All HR organizations spend time and resources on acquiring and developing talent to deliver business success. The question is, do we really know how much time and effort is required for each activity and to drive the business strategy? We suspect most good HR leaders have a focus on leadership development, succession planning, recruitment, skill and competence development, and employee engagement activities. However, what we have found is that it is sometimes challenging to allocate time and resources to these efforts in a way that reflects quantifiable future business needs.

"By having true external human capital market expertise as well as internal people knowledge, you can make decisions on where to invest"

Being able to quantify a business need requires two clear inputs. Firstly, you need clear data on your current workforce, including age, skill set, and workforce turnover. In addition, a view from your senior team on the impact that business strategy will have on workforce talent demand in the next three to five years is essential. Bringing these two elements together to quantify the workforce talent gap is a critical first step to defining areas of focus HR.

In addition to the above, we think you also need knowledge of the external human capital market in which you operate. By this, we mean gaining an understanding of big data around scarce skills, demographics, and generational demands that impact your success. HR must be data-savvy. This is critical if we are to understand the degree of difficulty you will face in delivering workforce talent. The external market influences what talent is available, how much it costs, what people want from an employer, and how likely people are to stay with you.

Caroline Brent, Director, Humdex

In our experience, HR people focus much less than we think they should on the external market, which leads to unexpected difficulties in attracting and retaining talent. True expertise in this area informs your human capital ‘go to market’ approach. It saves time, effort, and money by enabling you to complete your action plans, acknowledging both internal talent demand and external market influences that impact talent delivery success. By having true external human capital market expertise as well as internal people knowledge, you can make decisions on where to invest.

With this in mind, we have spent the last two and a half years developing a predictive analysis that delivers all of the above and ensures two things. Firstly, that HR can quantify human capital demand of the business strategy. Secondly, HR can quantify the degree of difficulty in delivering the human capital demands via an understanding of both the internal and external human capital markets.
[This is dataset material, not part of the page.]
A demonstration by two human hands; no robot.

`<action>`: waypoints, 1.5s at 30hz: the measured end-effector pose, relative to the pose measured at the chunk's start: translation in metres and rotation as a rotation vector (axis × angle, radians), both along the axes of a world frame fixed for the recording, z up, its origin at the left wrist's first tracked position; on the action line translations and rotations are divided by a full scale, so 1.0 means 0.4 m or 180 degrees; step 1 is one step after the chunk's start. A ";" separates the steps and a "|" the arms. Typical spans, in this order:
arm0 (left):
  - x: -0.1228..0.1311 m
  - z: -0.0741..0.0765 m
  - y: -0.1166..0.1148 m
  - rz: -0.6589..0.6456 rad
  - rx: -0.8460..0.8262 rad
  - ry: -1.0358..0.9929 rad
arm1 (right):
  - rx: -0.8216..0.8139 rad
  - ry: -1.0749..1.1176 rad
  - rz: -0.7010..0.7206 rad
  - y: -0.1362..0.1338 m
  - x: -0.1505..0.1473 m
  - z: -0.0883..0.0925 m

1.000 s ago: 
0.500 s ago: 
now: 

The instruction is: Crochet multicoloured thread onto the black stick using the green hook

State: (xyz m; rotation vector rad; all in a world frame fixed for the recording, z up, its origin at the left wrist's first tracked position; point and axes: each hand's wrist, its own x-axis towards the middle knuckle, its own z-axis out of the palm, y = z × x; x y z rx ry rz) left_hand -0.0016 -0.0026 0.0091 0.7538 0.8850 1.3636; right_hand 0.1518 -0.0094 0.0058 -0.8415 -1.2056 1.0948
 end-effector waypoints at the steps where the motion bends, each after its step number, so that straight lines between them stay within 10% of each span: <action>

This, in itself, puts HR in a position to have clear talent investment discussions at the right strategic level.

Armed with this information, clear action plans can be made, which allocate time and resources according to both company need and external human capital market degree of difficulty. This enables quantifiable decisions to be made on, for example:

• Where to focus more
• Where to focus less
• What to stop
• What to start
• What to redefine

This is a quantifiable and repeatable analysis that holds HR to account and delivers to the business clarity around people-related investments. It explains why we need to step up activity in some areas and scale back in others and ensure that we do not just continue to add to what we do, but we are able to identify where we should do less or adjust and refocus. This is absolutely the only way to do more with less and ensure money, time, and investment is made where it is truly is needed. Surely, a nirvana for HR in any business.